Pourquoi je ne suis pas allé débattre sur les débats
Daniel Schneidermann - - Le matinaute - 64 commentaires Télécharger la videoTélécharger la version audio
Hier matin, je reçois un drôle de mail bien sympathique.
Une émission diffusée sur une chaîne publique m'invite à un débat sur le thème : "peut-on encore débattre aujourd'hui en France ?" Avec cette précision sur le sujet : "On se demandera si nous sommes libres de penser, s'il y a des sujets tabous". Etrange invitation. A supposer qu'après débat, l'on réponde par la négative (non, on ne peut plus débattre aujourd'hui en France), nous aurons fait la preuve de l'inverse, puisque nous aurons prouvé qu'on peut encore débattre du fait qu'on ne peut plus débattre. A supposer à l'inverse que l'on réponde oui, tout ira bien. La simple tenue de ce débat est donc une manière de tuer la question de départ. En logique, cela doit porter un nom. Amis philosophes...
Curieux de nature, j'appelle la programmatrice. L'intitulé me semble bien large. Sur quels exemples concrets s'appuiera notre débat sur les débats ? Elle n'en sait rien : "nous n'avons pas encore écrit le débat". Ah ? Le débat sera écrit ? Excellente initiative, c'est tout de même plus pratique, de savoir où l'on va. Mais tout de même. Quels points de départ ? "Dès qu'on dit quelque chose, explique-t-elle, on se fait lyncher sur les réseaux sociaux". Ah oui ? Personnellement, je dis pas mal de choses, et je me fais peu lyncher sur les réseaux sociaux. "Mais si, regardez Onfray et Gallienne". Nous y voilà. Michel Onfray serait la preuve qu'on ne peut plus débattre, aujourd'hui en France. Il me semble pourtant l'avoir vu et entendu sur tous les tréteaux imaginables.
Quant au comédien Guillaume Gallienne, il est entré dans le grand débat sur les débats impossibles en prononçant, sur le récent triple Cesar attribué au film Fatima, ces fortes phrases : "Je m'interroge sur le choix de la famille du cinéma français à vouloir tout le temps prôner la diversité culturelle et tout ça (...) Je ne vise personne mais je me rends compte que... la question se pose. Je me la pose, mais je n'ai pas encore la réponse" De cette forte tirade du comédien, je retiens surtout qu'il admet n'avoir pas vu le film sur lequel il "s'interroge" (sans avoir "encore" la réponse). Je ne discerne donc pas bien l'objet de notre (éventuel) débat. A-t-on le droit, "aujourd'hui en France", de "s'interroger" sur des films qu'on n'a pas vus ? A-t-on le droit de se poser des questions sans avoir "encore" la réponse ? Fatima (film que je n'ai pas vu non plus) mérite-t-il ses Cesar ? Ne l'ayant pas vu, ai-je néanmoins le droit d'en débattre ?

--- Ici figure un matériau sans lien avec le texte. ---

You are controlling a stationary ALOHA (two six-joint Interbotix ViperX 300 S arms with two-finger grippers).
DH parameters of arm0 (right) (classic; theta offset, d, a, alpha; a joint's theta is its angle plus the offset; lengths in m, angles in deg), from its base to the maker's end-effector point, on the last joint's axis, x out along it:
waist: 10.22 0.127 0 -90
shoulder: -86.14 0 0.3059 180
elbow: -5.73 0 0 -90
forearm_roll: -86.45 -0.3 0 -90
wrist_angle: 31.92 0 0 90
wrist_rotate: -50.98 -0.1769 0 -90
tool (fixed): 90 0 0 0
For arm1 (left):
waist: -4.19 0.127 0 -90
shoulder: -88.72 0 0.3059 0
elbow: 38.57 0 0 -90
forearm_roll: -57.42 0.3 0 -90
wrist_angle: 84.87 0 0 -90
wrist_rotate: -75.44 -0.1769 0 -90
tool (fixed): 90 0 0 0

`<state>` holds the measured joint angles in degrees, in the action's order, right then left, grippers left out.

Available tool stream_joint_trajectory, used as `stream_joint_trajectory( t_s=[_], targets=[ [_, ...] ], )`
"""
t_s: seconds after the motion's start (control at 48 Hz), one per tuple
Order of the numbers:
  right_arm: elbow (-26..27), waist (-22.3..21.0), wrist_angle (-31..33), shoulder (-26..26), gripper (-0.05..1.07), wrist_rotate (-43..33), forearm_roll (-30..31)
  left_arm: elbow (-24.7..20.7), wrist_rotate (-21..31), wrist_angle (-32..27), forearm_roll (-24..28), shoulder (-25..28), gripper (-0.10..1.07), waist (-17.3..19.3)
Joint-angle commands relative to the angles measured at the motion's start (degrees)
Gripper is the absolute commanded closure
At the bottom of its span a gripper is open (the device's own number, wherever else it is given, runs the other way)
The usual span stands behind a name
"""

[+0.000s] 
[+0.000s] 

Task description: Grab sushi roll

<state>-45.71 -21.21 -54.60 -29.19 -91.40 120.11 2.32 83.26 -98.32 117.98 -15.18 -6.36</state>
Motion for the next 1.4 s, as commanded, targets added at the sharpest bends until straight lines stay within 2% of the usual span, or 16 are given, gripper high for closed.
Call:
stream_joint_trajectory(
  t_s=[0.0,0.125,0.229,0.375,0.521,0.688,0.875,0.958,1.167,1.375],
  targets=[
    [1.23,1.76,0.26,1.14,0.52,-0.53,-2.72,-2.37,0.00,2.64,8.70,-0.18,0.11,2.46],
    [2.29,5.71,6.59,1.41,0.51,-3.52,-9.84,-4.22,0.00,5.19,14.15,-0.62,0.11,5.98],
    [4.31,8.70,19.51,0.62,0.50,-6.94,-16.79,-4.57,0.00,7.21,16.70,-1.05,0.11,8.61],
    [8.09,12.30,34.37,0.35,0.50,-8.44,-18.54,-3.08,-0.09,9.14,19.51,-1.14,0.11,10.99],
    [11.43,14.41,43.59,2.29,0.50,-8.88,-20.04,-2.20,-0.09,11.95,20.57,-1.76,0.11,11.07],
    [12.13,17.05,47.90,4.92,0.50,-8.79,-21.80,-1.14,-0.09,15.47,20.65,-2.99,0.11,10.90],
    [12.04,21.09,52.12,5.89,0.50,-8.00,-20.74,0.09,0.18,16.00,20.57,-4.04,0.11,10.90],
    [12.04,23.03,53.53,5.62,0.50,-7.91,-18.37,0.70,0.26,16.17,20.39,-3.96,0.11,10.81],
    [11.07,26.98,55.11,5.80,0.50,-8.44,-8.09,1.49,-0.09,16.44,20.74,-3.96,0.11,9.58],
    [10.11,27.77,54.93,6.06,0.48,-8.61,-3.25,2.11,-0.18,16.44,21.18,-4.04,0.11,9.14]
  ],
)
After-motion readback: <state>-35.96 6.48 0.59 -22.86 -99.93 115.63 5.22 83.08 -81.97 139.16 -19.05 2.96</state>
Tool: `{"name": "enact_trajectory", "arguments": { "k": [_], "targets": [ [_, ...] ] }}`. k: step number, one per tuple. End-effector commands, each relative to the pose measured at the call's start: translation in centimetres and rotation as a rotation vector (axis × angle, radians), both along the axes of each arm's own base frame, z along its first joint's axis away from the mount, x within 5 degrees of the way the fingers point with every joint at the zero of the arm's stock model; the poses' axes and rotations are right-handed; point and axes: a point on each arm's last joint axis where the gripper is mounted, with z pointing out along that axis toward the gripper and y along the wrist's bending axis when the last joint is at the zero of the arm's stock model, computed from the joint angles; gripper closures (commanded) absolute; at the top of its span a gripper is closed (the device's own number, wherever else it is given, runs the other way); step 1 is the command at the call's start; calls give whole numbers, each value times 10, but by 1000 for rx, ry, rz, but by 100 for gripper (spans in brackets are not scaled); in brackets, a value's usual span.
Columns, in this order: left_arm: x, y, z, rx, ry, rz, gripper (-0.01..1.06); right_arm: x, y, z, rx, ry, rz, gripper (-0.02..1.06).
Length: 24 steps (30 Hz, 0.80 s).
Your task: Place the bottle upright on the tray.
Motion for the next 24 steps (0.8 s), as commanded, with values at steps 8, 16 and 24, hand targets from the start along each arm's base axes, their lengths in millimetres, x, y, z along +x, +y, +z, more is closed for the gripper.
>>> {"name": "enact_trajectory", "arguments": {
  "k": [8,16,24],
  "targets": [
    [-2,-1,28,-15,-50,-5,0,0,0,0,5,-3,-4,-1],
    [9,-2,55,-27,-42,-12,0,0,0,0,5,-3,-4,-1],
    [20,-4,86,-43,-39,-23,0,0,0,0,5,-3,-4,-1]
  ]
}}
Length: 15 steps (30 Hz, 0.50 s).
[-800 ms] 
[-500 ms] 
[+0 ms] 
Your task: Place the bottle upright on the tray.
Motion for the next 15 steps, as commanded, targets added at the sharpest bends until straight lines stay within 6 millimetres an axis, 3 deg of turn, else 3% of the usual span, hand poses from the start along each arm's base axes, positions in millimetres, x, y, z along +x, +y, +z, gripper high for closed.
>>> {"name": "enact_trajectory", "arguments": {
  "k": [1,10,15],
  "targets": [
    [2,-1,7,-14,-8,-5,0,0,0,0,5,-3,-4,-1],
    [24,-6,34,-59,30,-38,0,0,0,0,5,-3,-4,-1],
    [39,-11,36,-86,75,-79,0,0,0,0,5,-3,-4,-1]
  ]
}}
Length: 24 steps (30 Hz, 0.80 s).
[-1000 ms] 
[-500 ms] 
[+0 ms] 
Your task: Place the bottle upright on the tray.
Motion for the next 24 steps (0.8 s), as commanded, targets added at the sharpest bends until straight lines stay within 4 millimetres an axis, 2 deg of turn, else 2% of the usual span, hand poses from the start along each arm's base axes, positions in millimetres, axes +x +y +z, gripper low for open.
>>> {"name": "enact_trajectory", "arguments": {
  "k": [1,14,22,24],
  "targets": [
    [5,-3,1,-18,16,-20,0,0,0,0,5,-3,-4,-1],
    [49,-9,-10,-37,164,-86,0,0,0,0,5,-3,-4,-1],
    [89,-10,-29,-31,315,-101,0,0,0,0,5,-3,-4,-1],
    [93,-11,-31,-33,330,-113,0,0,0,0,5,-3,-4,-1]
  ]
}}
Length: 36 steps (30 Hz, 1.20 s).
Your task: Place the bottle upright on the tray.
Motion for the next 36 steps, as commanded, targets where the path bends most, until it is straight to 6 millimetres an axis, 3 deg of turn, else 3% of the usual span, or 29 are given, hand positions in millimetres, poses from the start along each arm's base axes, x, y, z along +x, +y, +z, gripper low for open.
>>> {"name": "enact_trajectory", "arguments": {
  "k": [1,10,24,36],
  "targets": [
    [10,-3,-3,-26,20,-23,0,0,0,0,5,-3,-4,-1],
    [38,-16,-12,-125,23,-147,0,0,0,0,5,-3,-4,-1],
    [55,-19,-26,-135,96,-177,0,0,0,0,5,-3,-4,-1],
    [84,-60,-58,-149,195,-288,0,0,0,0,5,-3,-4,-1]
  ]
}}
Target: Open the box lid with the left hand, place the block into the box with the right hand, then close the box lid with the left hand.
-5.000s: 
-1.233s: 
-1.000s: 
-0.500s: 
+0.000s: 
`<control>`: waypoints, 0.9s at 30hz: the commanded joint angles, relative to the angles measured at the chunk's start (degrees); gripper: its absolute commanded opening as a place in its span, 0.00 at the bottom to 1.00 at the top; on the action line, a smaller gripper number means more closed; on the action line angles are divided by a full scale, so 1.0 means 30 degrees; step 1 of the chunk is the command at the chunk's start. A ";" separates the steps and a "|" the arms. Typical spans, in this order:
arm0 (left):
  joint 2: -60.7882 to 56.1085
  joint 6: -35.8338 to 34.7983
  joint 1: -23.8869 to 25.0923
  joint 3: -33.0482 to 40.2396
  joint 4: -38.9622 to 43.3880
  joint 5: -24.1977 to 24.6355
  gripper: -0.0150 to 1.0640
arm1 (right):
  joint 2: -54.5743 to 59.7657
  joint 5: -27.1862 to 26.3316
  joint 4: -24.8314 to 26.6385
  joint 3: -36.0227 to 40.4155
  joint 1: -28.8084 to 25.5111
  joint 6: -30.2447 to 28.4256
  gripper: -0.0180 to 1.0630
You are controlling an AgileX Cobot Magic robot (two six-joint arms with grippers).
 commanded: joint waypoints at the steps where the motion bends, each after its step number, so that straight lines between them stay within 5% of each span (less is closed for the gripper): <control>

Admettons pourtant que je me laisse tenter par une incursion dans cette dimension parallèle (et très peuplée) où l'on débat sur les débats. Avec qui débattrai-je ? Avec personne. Aucun contradicteur n'est prévu, autres que les chroniqueurs de l'émission. Combien sont-ils ? Cinq. Elle m'énumère les noms. Au total, avec l'animateur, nous serons donc sept. Et de combien de temps disposerons-nous ? Dix minutes, soit environ une minute et vingt secondes par débatteur. "Mais ne vous inquiétez pas, ils ne parlent pas toujours tous". Ouf. Je pourrai donc disposer de deux ou trois bonnes grosses minutes pour débattre de l'impossibilité du débat, "aujourd'hui en France". Bref, je ne sais trop pourquoi, j'ai refusé. Répondant ainsi, mais d'une autre manière, à la question de départ.